-- Opening Marker --

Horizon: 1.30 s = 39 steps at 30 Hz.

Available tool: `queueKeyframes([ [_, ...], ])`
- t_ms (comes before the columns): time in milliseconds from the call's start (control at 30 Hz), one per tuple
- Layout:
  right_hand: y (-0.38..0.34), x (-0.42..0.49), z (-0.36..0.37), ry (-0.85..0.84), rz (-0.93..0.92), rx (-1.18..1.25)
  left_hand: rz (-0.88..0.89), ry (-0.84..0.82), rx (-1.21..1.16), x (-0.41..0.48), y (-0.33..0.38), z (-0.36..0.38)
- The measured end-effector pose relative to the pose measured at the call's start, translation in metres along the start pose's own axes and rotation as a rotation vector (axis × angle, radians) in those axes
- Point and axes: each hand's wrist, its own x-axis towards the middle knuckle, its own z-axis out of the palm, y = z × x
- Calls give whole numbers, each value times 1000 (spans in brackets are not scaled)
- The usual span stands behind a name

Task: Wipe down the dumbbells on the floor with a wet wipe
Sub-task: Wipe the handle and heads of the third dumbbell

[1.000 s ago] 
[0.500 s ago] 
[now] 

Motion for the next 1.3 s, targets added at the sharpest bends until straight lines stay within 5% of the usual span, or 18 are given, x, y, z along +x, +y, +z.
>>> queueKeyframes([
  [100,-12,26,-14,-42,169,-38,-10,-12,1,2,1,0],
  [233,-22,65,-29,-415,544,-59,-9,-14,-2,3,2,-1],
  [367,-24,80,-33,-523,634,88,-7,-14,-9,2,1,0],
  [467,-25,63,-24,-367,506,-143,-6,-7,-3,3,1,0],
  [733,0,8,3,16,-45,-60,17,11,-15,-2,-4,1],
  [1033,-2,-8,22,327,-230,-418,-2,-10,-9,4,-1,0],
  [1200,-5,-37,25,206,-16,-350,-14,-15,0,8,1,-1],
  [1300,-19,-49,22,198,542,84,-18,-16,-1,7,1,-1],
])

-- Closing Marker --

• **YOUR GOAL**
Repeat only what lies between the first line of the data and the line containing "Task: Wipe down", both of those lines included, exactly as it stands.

• **PROBLEM SOLUTION**
Horizon: 1.30 s = 39 steps at 30 Hz.

Available tool: `queueKeyframes([ [_, ...], ])`
- t_ms (comes before the columns): time in milliseconds from the call's start (control at 30 Hz), one per tuple
- Layout:
  right_hand: y (-0.38..0.34), x (-0.42..0.49), z (-0.36..0.37), ry (-0.85..0.84), rz (-0.93..0.92), rx (-1.18..1.25)
  left_hand: rz (-0.88..0.89), ry (-0.84..0.82), rx (-1.21..1.16), x (-0.41..0.48), y (-0.33..0.38), z (-0.36..0.38)
- The measured end-effector pose relative to the pose measured at the call's start, translation in metres along the start pose's own axes and rotation as a rotation vector (axis × angle, radians) in those axes
- Point and axes: each hand's wrist, its own x-axis towards the middle knuckle, its own z-axis out of the palm, y = z × x
- Calls give whole numbers, each value times 1000 (spans in brackets are not scaled)
- The usual span stands behind a name

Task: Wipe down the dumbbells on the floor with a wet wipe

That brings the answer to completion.